Goal of the exercise:
Transcribe every entry precisely, omitting nothing.
_ _ _ _
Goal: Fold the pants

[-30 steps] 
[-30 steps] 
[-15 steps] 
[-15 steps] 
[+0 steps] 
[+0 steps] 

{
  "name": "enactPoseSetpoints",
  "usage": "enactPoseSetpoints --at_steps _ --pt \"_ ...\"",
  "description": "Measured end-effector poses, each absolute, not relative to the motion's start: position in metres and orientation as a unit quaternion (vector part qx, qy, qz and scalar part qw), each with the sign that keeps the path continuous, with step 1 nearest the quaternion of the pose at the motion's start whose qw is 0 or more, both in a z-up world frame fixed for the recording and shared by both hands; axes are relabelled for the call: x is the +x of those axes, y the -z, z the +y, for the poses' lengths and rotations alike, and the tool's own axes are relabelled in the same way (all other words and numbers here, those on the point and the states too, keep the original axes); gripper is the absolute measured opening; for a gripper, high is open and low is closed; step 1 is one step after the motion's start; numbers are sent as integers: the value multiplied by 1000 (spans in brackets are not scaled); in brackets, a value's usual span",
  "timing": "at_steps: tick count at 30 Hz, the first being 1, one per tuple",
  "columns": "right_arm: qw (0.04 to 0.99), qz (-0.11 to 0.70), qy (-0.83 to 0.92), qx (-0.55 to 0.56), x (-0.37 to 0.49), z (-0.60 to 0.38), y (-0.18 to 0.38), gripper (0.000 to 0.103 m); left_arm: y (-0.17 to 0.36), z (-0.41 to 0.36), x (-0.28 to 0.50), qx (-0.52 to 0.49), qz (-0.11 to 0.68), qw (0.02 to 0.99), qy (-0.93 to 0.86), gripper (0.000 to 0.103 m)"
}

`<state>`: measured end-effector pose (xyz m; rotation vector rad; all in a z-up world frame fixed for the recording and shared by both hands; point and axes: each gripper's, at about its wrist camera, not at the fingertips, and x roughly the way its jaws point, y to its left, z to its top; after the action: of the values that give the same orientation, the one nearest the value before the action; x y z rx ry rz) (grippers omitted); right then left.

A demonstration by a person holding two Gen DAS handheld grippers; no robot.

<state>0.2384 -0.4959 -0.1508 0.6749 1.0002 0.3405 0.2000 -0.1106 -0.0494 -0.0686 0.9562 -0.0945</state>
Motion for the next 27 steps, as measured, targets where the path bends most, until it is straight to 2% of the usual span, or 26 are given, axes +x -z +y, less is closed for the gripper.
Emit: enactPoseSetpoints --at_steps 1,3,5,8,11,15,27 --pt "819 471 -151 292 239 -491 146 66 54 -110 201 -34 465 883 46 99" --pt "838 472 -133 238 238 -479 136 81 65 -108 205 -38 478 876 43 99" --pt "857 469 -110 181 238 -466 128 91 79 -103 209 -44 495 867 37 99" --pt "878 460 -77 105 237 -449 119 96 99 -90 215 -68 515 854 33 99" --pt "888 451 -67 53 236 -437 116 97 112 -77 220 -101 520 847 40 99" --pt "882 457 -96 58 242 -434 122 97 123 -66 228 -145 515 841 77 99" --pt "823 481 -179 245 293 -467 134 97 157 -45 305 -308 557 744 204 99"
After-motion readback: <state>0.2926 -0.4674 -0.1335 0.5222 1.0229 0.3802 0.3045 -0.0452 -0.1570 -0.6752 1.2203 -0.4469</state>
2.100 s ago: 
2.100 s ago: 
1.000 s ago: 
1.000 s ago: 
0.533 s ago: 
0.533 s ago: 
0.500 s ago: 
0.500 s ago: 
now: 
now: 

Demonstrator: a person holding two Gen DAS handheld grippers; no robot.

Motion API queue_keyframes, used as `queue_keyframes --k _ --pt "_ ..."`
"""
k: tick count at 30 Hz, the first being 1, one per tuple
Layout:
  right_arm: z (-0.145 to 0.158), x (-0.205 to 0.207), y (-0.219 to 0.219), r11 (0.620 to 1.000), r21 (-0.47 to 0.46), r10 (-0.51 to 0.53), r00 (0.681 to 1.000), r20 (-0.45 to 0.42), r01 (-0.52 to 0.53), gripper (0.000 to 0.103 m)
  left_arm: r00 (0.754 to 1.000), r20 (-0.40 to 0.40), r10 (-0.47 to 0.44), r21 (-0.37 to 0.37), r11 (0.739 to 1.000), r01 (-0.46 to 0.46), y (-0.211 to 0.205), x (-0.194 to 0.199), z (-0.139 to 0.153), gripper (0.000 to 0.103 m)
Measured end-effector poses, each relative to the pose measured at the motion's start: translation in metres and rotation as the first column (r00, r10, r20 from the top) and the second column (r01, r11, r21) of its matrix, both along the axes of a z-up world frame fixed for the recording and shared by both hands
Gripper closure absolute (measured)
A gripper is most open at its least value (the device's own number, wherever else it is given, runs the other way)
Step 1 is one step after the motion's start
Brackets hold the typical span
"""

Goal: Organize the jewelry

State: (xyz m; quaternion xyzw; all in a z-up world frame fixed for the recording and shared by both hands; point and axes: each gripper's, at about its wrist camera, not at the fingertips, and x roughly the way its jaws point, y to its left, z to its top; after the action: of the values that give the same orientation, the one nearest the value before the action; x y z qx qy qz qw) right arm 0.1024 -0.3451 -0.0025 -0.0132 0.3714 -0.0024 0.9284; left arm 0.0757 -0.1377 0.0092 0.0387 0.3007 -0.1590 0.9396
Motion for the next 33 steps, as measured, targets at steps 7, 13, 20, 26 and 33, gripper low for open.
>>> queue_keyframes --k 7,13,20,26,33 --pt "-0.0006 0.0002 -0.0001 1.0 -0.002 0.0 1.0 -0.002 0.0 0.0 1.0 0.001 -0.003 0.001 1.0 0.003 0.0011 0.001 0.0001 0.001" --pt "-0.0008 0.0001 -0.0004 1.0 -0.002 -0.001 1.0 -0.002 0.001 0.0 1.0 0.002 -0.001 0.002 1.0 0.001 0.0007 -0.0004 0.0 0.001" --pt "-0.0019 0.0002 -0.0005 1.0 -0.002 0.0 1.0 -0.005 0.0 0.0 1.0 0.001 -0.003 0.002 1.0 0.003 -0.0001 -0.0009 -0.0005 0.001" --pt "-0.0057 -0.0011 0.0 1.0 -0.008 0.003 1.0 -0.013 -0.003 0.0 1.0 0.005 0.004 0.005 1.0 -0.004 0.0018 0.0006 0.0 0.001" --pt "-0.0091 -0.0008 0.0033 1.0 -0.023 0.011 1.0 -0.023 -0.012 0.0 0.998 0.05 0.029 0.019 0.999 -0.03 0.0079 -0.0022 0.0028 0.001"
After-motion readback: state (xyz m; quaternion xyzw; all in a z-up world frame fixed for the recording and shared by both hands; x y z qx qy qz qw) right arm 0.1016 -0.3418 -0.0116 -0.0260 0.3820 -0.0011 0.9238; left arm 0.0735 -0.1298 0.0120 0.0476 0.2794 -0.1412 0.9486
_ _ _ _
Response to the exercise:
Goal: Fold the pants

[-30 steps] 
[-30 steps] 
[-15 steps] 
[-15 steps] 
[+0 steps] 
[+0 steps] 

{
  "name": "enactPoseSetpoints",
  "usage": "enactPoseSetpoints --at_steps _ --pt \"_ ...\"",
  "description": "Measured end-effector poses, each absolute, not relative to the motion's start: position in metres and orientation as a unit quaternion (vector part qx, qy, qz and scalar part qw), each with the sign that keeps the path continuous, with step 1 nearest the quaternion of the pose at the motion's start whose qw is 0 or more, both in a z-up world frame fixed for the recording and shared by both hands; axes are relabelled for the call: x is the +x of those axes, y the -z, z the +y, for the poses' lengths and rotations alike, and the tool's own axes are relabelled in the same way (all other words and numbers here, those on the point and the states too, keep the original axes); gripper is the absolute measured opening; for a gripper, high is open and low is closed; step 1 is one step after the motion's start; numbers are sent as integers: the value multiplied by 1000 (spans in brackets are not scaled); in brackets, a value's usual span",
  "timing": "at_steps: tick count at 30 Hz, the first being 1, one per tuple",
  "columns": "right_arm: qw (0.04 to 0.99), qz (-0.11 to 0.70), qy (-0.83 to 0.92), qx (-0.55 to 0.56), x (-0.37 to 0.49), z (-0.60 to 0.38), y (-0.18 to 0.38), gripper (0.000 to 0.103 m); left_arm: y (-0.17 to 0.36), z (-0.41 to 0.36), x (-0.28 to 0.50), qx (-0.52 to 0.49), qz (-0.11 to 0.68), qw (0.02 to 0.99), qy (-0.93 to 0.86), gripper (0.000 to 0.103 m)"
}

`<state>`: measured end-effector pose (xyz m; rotation vector rad; all in a z-up world frame fixed for the recording and shared by both hands; point and axes: each gripper's, at about its wrist camera, not at the fingertips, and x roughly the way its jaws point, y to its left, z to its top; after the action: of the values that give the same orientation, the one nearest the value before the action; x y z rx ry rz) (grippers omitted); right then left.

A demonstration by a person holding two Gen DAS handheld grippers; no robot.

<state>0.2384 -0.4959 -0.1508 0.6749 1.0002 0.3405 0.2000 -0.1106 -0.0494 -0.0686 0.9562 -0.0945</state>
Motion for the next 27 steps, as measured, targets where the path bends most, until it is straight to 2% of the usual span, or 26 are given, axes +x -z +y, less is closed for the gripper.
Emit: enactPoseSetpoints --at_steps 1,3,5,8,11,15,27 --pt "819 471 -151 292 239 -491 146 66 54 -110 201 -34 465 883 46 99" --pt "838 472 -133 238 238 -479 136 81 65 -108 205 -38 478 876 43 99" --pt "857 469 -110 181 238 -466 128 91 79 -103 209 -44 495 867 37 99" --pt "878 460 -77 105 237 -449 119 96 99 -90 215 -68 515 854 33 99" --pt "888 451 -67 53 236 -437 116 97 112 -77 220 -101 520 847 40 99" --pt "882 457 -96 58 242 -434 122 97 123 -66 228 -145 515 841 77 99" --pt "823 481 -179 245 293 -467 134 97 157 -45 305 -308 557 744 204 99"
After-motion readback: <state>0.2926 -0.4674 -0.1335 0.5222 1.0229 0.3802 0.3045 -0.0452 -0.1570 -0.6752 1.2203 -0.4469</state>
2.100 s ago: 
2.100 s ago: 
1.000 s ago: 
1.000 s ago: 
0.533 s ago: 
0.533 s ago: 
0.500 s ago: 
0.500 s ago: 
now: 
now: 

Demonstrator: a person holding two Gen DAS handheld grippers; no robot.

Motion API queue_keyframes, used as `queue_keyframes --k _ --pt "_ ..."`
"""
k: tick count at 30 Hz, the first being 1, one per tuple
Layout:
  right_arm: z (-0.145 to 0.158), x (-0.205 to 0.207), y (-0.219 to 0.219), r11 (0.620 to 1.000), r21 (-0.47 to 0.46), r10 (-0.51 to 0.53), r00 (0.681 to 1.000), r20 (-0.45 to 0.42), r01 (-0.52 to 0.53), gripper (0.000 to 0.103 m)
  left_arm: r00 (0.754 to 1.000), r20 (-0.40 to 0.40), r10 (-0.47 to 0.44), r21 (-0.37 to 0.37), r11 (0.739 to 1.000), r01 (-0.46 to 0.46), y (-0.211 to 0.205), x (-0.194 to 0.199), z (-0.139 to 0.153), gripper (0.000 to 0.103 m)
Measured end-effector poses, each relative to the pose measured at the motion's start: translation in metres and rotation as the first column (r00, r10, r20 from the top) and the second column (r01, r11, r21) of its matrix, both along the axes of a z-up world frame fixed for the recording and shared by both hands
Gripper closure absolute (measured)
A gripper is most open at its least value (the device's own number, wherever else it is given, runs the other way)
Step 1 is one step after the motion's start
Brackets hold the typical span
"""

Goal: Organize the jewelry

State: (xyz m; quaternion xyzw; all in a z-up world frame fixed for the recording and shared by both hands; point and axes: each gripper's, at about its wrist camera, not at the fingertips, and x roughly the way its jaws point, y to its left, z to its top; after the action: of the values that give the same orientation, the one nearest the value before the action; x y z qx qy qz qw) right arm 0.1024 -0.3451 -0.0025 -0.0132 0.3714 -0.0024 0.9284; left arm 0.0757 -0.1377 0.0092 0.0387 0.3007 -0.1590 0.9396
Motion for the next 33 steps, as measured, targets at steps 7, 13, 20, 26 and 33, gripper low for open.
>>> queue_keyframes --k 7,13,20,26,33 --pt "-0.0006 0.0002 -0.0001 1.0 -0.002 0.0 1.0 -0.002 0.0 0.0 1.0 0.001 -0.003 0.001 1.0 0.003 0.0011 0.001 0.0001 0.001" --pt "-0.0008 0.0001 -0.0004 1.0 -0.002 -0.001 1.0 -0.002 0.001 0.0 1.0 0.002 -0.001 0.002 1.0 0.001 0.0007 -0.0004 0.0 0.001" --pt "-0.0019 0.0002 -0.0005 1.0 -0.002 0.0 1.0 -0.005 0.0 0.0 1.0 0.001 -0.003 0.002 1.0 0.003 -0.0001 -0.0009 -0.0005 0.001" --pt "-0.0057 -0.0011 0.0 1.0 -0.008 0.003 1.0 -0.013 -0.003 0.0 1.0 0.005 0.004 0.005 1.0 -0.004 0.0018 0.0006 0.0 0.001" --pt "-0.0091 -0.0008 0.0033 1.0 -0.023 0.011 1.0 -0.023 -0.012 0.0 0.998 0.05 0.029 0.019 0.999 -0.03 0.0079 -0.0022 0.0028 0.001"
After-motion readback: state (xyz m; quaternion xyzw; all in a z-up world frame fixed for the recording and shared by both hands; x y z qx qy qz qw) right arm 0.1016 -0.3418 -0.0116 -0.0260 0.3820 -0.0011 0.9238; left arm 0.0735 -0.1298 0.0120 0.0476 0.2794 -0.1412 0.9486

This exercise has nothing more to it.